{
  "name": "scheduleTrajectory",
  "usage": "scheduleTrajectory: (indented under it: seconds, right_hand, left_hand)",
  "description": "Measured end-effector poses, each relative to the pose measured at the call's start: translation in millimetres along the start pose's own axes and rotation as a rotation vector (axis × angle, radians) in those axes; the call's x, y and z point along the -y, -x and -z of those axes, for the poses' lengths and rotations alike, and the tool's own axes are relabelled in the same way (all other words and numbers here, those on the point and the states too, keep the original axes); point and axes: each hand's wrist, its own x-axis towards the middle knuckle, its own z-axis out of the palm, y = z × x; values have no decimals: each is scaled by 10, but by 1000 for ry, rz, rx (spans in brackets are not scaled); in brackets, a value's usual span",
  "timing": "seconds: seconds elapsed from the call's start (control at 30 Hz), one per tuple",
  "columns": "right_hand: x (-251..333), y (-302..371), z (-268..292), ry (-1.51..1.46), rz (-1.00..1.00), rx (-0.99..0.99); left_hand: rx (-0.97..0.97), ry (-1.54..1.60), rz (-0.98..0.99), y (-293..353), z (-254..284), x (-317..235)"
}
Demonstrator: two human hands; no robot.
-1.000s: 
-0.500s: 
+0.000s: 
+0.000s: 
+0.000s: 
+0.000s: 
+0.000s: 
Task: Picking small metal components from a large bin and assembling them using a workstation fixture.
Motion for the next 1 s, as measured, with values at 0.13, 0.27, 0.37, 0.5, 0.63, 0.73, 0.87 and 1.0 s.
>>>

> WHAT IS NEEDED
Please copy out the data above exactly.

> PROBLEM SOLUTION
{
  "name": "scheduleTrajectory",
  "usage": "scheduleTrajectory: (indented under it: seconds, right_hand, left_hand)",
  "description": "Measured end-effector poses, each relative to the pose measured at the call's start: translation in millimetres along the start pose's own axes and rotation as a rotation vector (axis × angle, radians) in those axes; the call's x, y and z point along the -y, -x and -z of those axes, for the poses' lengths and rotations alike, and the tool's own axes are relabelled in the same way (all other words and numbers here, those on the point and the states too, keep the original axes); point and axes: each hand's wrist, its own x-axis towards the middle knuckle, its own z-axis out of the palm, y = z × x; values have no decimals: each is scaled by 10, but by 1000 for ry, rz, rx (spans in brackets are not scaled); in brackets, a value's usual span",
  "timing": "seconds: seconds elapsed from the call's start (control at 30 Hz), one per tuple",
  "columns": "right_hand: x (-251..333), y (-302..371), z (-268..292), ry (-1.51..1.46), rz (-1.00..1.00), rx (-0.99..0.99); left_hand: rx (-0.97..0.97), ry (-1.54..1.60), rz (-0.98..0.99), y (-293..353), z (-254..284), x (-317..235)"
}
Demonstrator: two human hands; no robot.
-1.000s: 
-0.500s: 
+0.000s: 
+0.000s: 
+0.000s: 
+0.000s: 
+0.000s: 
Task: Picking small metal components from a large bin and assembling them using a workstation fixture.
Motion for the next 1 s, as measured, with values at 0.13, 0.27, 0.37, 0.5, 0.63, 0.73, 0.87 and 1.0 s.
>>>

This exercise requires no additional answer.